Right, so once blockchains settle right on our settlement layer, blockchains settle on our settlement layer, then each application will have access to all the liquidity and all the value on all the different chains, and not only chains, but also AI agents or other Web2 applications that also want verifiability for their claims, like a centralized exchange, for example, could want that. And that's how I believe. I think it will be an organic growth and a slow transition into an interconnected world, an interoperable world, where the programming language that is being used, or the particular chain on which you have your tokens, or the particular AI agent that acts on your behalf, all this will live together. But for all these we still need verifiability. I'm firmly convinced that you cannot avoid verifiability, because without verifiability is not Web3. And you need the payment system, but it's more general than payments. It's more like a digital asset system. Right, because there's the fundamental thesis of Web3 that your assets are yours, you hold them, you control them and you can transfer them, of course.

Speaker 2:

So I think that these are the two fundamental pillars that I don't think will change, which is payment Blockchain is a payment system and is a verifiability layer settlement layer, but we see all kinds of creativity on the other side of lightness how to use these features, how to execute, how to generate interesting ideas, how to hallucinate, even interestingly Right. So all of these will be open and we don't have to limit them. I think honestly. I think the blockchains they are today, they are pretty rigid, Right, Because of the total ordering. So the more you look into this problem, the more you realize that it's not that necessary and at the same time, it is very limiting on the other hand.

Speaker 1:

Yeah, I mean very, very interesting takes there.
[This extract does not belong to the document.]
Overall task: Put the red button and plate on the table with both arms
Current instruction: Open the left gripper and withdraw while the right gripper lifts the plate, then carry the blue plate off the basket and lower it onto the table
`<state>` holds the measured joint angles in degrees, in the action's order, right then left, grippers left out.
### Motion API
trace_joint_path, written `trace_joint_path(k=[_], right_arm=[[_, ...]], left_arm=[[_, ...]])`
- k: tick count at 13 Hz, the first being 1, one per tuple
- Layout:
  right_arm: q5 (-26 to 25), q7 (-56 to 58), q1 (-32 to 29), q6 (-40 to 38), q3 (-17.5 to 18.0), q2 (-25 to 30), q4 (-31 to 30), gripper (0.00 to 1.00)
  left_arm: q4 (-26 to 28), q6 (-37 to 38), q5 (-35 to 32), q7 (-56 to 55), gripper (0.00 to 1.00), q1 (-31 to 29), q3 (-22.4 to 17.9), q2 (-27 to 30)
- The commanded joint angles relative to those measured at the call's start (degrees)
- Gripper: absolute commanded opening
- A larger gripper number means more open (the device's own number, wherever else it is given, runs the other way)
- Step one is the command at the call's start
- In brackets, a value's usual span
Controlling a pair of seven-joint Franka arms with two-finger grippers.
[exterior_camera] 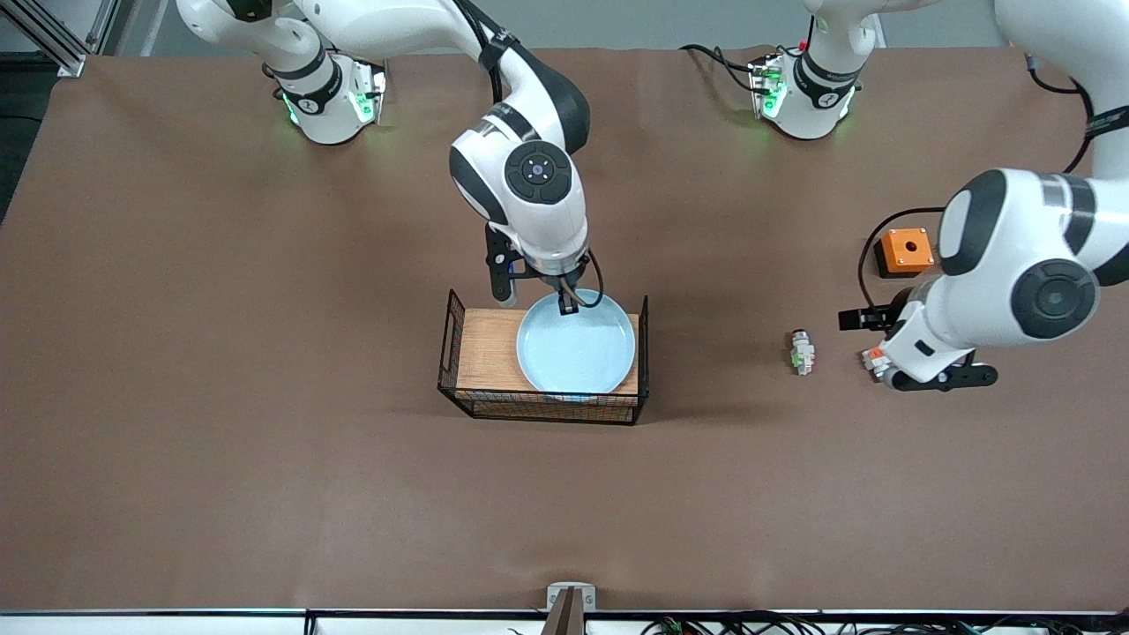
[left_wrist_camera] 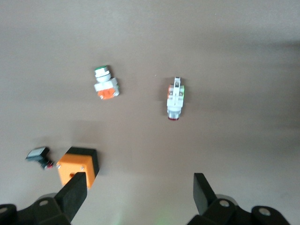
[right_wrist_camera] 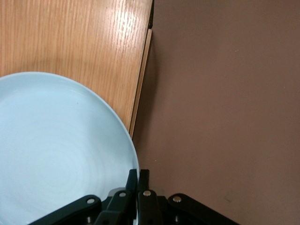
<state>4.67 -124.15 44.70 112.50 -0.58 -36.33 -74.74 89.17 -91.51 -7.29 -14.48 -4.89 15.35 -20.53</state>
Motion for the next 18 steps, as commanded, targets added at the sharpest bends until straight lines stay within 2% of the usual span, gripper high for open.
trace_joint_path(k=[1, 6, 10, 13, 15, 18], right_arm=[[1.1, 1.1, 0.1, -1.9, -0.6, 0.6, 0.6, 0.00], [1.4, 3.7, -0.6, -10.9, -0.2, 2.6, 2.7, 0.00], [5.4, 5.6, -1.5, -19.3, -0.3, 5.6, 5.5, 0.00], [8.8, 7.9, -2.9, -26.2, -0.3, 6.8, 11.5, 0.00], [8.9, 17.7, -4.7, -30.4, -0.4, 9.9, 12.5, 0.00], [8.2, 38.8, -9.4, -37.2, -1.3, 14.0, 12.3, 0.00]], left_arm=[[-3.9, 5.2, 1.1, 0.3, 1.00, -1.3, 0.1, 1.9], [-5.1, 5.5, 3.7, 0.2, 1.00, -2.0, 0.0, 5.9], [-6.3, 8.8, 4.7, 0.8, 1.00, -5.6, 0.2, 8.8], [-6.3, 11.6, 8.1, 1.3, 1.00, -9.5, 0.1, 13.7], [-3.5, 12.2, 8.4, 5.0, 1.00, -10.5, 0.0, 17.5], [3.1, 6.9, 8.3, 13.6, 1.00, -11.4, 0.2, 22.1]])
Last, very last question for you, one like what's next for you for Pi Square, of course? And then also, you know, where do you want to be in the next decade or so? What's the legacy you kind of want to leave with in the blockchain space, or maybe in science? Are you looking for that Nobel Prize?

Speaker 2:

I don't think I can get a Nobel Prize, first of all because Nobel Prize doesn't go in computer science or mathematics, so I missed the opportunity, so no.

Speaker 1:

Yeah, you chose the wrong path there in the beginning in Romania, not the physics.

Speaker 2:

Nobel is not the only award. Yeah, that's true, that's not important. What's important is, as you said, to have a legacy to you know, to feel that you've done something meaningful. And I think, in science, to me, matching logic is the, you know, the climax, because I searched for it all my career. It is the smallest possible logic that you can have that is expressive enough to capture as logic reasoning. Right, any computation in any programs, in any programming languages, and more than that, basically, anything that is true, provably true, can be proved and verified using matching logic. So that's and, of course, the key framework that led to it and the key framework is based on it. They kind of go together. So that would be in science, Now in blockchain, what I just told you previously.

Speaker 2:

I would like, in five years or so, to have, you know, a different view not super different, but still different view of decentralization, where we do use decentralization to verify truths, right, because you don't want to have only one verifier, right For something that becomes forever a truth. You want to have decentralization there, to have more opinions, more. Even if you have a ZK proof, even if anything, you still, once you settle it and you say, this is from now on, absolute truth, then you need decentralization there, but I think that is the only place where you really need decentralization, or we should enforce decentralization. So, yes, what I'd like to do in the Web3 space is to, together with my team because this is a big, big effort is to launch this network decentralized network of truths and payment, a payment system, basically an infrastructure for decentralized assets and transfer of them and settlement, and then to hopefully see more and more blockchains, ai, agents, other applications integrate with it, because I believe in interconnectivity and interoperability.

Speaker 2:

So mathematics unifies everything right. In mathematics, it doesn't matter if you use Pythagoras theorem to prove a trigonometry problem or an algebra problem. They are all true. It doesn't matter that they are in different languages once they are proved, so same should be in Web3. The programming languages should be only some notations that are useful to express certain things in a certain way, but no more, no less than that. Interoperability should come for free and everything should be connected. That's what I believe.

Speaker 1:

Yeah, thank you so much, grigore. It was a really interesting conversation. I wish we had more time where, like, maybe we'll have you back sometime very soon when you guys are fully launched on mainnet or something, we'd love to talk a little bit more about what you're doing and everything you've achieved along the way. Yeah, thank you so much for taking the time. Thank you for inviting me. Pleasure, thank you everybody for listening. This was Helios Horizons, episode 45, with Grigore Rosu of Pi Squared and Runtime Verification. Some very interesting thoughts on how mathematical proof can really enter and alter the course of blockchain and technology. Yeah, thank you again so much, gregore, and talk very soon. Thank you all, bye, bye, until next time.

Speaker 2:

Bye, bye.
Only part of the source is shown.